Bebía un solitario café en mi casa, cuando empecé a oír unos gritos provenientes de la calle. Abrí la ventana de mi séptimo piso y allí le vi: Era un hombre mayor, que declamaba cual protagonista en función teatral en hora punta.
«¿Quién? ¡Yo no me conformo! ¡Pero hay que hacerlo!»

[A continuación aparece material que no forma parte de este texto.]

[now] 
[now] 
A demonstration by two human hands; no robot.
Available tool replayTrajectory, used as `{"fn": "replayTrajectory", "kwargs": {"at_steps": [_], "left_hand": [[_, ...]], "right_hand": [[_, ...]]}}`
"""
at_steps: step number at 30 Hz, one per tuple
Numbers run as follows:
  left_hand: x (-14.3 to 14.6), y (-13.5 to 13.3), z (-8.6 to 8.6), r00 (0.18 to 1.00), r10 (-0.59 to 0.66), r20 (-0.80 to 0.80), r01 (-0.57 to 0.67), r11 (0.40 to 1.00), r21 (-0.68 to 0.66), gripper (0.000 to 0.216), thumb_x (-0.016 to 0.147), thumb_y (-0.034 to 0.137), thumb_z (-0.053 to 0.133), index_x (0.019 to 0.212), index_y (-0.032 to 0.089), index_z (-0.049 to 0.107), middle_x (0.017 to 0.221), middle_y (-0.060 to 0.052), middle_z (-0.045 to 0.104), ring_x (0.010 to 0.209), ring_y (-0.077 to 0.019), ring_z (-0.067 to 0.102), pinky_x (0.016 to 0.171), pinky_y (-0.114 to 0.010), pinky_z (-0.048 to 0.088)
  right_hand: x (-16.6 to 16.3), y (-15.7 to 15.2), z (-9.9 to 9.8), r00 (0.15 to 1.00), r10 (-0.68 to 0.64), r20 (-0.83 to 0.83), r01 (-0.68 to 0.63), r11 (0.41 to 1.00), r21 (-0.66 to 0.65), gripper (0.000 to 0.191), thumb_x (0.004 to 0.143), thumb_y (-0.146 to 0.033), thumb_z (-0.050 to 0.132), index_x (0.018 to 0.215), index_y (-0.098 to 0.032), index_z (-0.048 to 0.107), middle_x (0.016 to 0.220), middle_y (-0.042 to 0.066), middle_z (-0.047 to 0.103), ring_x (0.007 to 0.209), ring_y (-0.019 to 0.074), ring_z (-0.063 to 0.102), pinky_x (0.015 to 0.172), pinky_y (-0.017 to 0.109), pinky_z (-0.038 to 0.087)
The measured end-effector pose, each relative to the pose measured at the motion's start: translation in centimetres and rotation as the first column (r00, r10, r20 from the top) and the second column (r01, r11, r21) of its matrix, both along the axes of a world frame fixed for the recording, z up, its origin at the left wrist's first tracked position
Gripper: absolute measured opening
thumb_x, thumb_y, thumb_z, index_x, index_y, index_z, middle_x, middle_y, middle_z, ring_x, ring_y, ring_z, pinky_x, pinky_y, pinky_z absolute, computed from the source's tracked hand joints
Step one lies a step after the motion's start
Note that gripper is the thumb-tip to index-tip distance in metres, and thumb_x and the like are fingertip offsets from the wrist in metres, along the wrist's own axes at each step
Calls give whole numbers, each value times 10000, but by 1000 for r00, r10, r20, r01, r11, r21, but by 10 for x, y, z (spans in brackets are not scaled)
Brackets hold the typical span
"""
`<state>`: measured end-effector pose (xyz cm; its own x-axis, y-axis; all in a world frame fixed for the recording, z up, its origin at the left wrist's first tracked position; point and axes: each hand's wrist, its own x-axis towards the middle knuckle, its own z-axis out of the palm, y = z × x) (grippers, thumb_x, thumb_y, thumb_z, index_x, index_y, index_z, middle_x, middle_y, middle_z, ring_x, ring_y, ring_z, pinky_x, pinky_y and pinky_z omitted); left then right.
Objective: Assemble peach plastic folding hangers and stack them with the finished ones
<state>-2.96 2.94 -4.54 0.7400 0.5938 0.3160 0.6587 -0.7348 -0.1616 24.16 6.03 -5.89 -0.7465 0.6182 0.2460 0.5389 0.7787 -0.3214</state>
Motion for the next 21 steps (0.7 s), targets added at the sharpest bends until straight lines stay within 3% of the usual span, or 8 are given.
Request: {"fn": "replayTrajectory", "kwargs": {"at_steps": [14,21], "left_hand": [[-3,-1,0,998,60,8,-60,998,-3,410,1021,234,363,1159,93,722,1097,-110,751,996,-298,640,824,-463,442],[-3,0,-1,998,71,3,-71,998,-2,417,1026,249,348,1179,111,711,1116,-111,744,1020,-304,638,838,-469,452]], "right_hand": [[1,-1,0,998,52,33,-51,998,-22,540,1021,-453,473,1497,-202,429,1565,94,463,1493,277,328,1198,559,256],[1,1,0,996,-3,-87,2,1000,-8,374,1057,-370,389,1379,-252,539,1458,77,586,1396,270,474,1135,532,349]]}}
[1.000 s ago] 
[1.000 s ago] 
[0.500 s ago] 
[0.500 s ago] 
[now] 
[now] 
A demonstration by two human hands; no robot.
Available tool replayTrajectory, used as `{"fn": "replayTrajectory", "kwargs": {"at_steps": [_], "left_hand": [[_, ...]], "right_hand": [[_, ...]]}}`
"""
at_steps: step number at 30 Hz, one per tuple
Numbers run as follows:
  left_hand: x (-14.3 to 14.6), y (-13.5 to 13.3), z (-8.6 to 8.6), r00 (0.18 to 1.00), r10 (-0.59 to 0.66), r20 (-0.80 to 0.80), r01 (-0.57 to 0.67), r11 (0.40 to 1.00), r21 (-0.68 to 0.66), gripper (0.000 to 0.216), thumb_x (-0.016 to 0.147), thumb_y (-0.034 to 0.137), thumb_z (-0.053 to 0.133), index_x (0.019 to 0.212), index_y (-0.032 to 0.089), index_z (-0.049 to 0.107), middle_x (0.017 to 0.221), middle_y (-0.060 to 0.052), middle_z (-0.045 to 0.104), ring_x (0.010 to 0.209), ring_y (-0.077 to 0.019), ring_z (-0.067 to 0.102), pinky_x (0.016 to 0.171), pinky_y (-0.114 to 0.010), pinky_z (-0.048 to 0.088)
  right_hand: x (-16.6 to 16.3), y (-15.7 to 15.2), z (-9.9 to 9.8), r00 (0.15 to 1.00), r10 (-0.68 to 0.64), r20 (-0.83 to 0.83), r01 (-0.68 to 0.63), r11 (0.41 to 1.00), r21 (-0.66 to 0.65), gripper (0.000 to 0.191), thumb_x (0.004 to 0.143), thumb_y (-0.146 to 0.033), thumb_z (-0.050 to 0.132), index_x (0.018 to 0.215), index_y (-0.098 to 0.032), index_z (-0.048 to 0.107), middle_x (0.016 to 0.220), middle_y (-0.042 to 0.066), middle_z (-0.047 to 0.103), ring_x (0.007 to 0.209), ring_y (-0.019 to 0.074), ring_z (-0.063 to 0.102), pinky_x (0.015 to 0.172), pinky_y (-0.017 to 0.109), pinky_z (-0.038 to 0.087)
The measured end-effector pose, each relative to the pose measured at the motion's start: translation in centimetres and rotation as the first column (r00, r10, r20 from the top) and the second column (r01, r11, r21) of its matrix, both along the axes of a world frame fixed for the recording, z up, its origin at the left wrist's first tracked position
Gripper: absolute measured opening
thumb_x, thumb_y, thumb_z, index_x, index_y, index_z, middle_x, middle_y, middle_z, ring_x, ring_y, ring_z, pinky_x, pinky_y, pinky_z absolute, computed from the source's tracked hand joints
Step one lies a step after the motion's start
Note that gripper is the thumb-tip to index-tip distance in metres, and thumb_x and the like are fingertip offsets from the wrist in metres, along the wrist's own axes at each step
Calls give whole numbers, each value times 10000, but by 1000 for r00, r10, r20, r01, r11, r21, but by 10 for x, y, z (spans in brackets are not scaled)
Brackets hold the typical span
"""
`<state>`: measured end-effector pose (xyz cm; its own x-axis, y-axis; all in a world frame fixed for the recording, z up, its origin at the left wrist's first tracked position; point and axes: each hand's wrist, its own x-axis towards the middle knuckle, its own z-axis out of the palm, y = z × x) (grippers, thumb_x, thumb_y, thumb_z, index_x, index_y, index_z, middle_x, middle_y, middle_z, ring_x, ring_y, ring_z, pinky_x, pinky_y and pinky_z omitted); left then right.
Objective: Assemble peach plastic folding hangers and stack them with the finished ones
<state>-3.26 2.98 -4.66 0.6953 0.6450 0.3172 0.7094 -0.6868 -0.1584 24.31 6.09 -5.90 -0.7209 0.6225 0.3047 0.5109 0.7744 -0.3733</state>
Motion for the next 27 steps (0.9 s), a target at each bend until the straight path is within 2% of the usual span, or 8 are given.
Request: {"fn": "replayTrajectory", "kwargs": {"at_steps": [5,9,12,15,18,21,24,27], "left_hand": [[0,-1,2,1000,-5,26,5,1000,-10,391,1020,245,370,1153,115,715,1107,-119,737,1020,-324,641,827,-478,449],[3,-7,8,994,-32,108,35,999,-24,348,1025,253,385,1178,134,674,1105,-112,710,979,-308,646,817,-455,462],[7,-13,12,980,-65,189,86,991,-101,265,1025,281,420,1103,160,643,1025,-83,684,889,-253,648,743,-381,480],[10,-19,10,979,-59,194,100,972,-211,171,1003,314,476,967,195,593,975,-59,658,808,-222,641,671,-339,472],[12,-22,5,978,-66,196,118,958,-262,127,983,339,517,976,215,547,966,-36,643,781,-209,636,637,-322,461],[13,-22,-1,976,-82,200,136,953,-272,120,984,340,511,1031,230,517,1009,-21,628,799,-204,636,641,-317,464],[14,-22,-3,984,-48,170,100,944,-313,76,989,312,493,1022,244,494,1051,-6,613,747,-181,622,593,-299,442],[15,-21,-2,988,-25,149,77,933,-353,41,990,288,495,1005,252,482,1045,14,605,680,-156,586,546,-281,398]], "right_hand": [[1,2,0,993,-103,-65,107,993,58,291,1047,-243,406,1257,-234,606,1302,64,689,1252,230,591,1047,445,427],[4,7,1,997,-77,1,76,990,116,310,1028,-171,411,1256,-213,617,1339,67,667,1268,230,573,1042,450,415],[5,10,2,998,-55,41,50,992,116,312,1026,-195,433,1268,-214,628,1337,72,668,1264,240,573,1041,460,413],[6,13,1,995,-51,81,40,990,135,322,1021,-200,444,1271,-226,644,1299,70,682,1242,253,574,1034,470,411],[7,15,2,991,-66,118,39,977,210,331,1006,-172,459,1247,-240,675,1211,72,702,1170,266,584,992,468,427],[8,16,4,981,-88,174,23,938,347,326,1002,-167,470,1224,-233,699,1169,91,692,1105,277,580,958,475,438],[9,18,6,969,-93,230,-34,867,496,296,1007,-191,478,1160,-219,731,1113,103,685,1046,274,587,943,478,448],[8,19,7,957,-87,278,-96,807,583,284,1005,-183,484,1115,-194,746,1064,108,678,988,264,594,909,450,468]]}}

Era evidente que debía de estar borracho, pero me extrañó porque eran las tres de la tarde e iba muy bien vestido. Menuda tontería. Cómo si los bien vestidos no bebiesen. Esos precisamente tienen más dinero para beber.
«¡Me confundí…!»
Lo cierto es que declamaba como yo nunca antes había oído; incluso sus risas sarcásticas eran de lo más histriónicas. Alzaba las manos al cielo implorando, y se giraba a murmurar algo a alguien que nadie más veía.
«¡Hastaluego!»
Saludaba a gente que iba en coche, y que debían de mirarlo extrañados; hacía carantoñas a los perros que pasaban con sus confundidos dueños; y dibujaba graciosas reverencias en el aire hacia las señoras que pasaban por su lado.
Se sentó un momento mientras perdía su vista en un tiempo en el que nadie vivía ya, pero pronto se levantó para cruzar la esquina, que hacía que yo le perdiese de vista.
Algunos seguían riendo a su paso, otros le miraban atónitos creyendo firmemente que los locos no pueden andar sueltos, y yo… yo no podía dejar de sonreír feliz, porque acababa de ver a un artista; o sólo a un loco; o a un loco y a un artista, pero en cualquier caso, a alguien único.